We rely instead on ideas of justice to deal with evil. That is what the institution of government is for primarily.
copithorne : the duty of a government is to make sure there is equity as far as equity may be instituted by man, it is its duty to provide for justice and order. Sometimes war is forced by evil which will not be stopped any other way. I perceive you are from a pacifist point of view. This is supportable in the life of individuals, but not within the state. Evil as a force does not stop because we are nice to it, accomodating. People band together to create force, either to the good or the evil intent. If they produce enough force for evil they must be forcibly stopped. This is found necessary even in predominately Buddhist countries. This is a function of government.
ilona |
Homepage |
09.13.05 - 4:18 pm | #
|
|
I think the point of both posts was to remind us that we are called upon to abhor evil. Our kind hosts have spent significant effort illuminating the various evils perpetrated by radical Islamists with the hope of waking us from the long, lazy and complacent slumber of relativism. The call to "hate what is evil" IS biblical. I refer interested readers to Romans 12:9 - "Your love must be real. Hate what is evil and hold on to what is good." We are never directed to hate other people, yet we are certainly charged with resisting evil and, by extension, evildoers.
anniebird |
09.13.05 - 4:44 pm | #
|
|
LOL,MoM! I always said that keeping order with toddlers is the easiest thing in the world... you just pick them up and divert them to another area...can't do that once they get the same size as you.

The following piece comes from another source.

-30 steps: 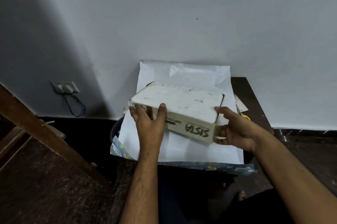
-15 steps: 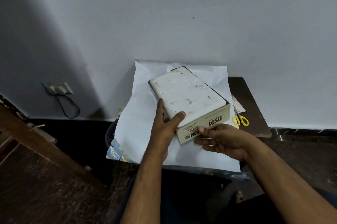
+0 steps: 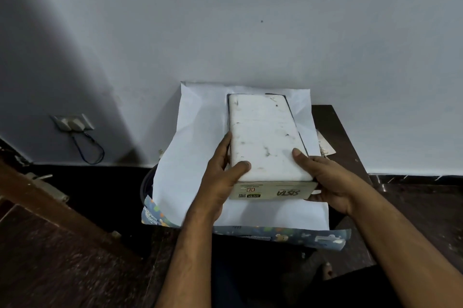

I see the similarities in some of the basic points with Sig- can't speak for him, but the dispute is more than rhetoric, although his personal attitude toward me also enters in. We do differ strongly on the point of what deserves castigation. I will go so far as to say we should throughly hate and castigate certain ideas, but cannot countenence that spilling over into vilifying human beings.
I must personally fight the strong temptation to do that. That comes from Christian teaching.
If you make someone like Hitler some unexplainable monster you miss the lesson. The lesson is one more horrible than here was a monster... it was that here is a human being who can so degrade that he is capable of mobilizing a whole nation of human beings... even some who might otherwise have lived decently to do the unthinkably devilishly evil. This is the great horror.
And if any human is capable than so are we, and what divides us is the higher standard that rules over our bent to mob together in acts of bloodlust and lowest depravity.
What I think degrades man is what he allows himself to believe, or worship ( consider worthy) if that is an evil thing. So here is the battle for us: the mind and heart of man.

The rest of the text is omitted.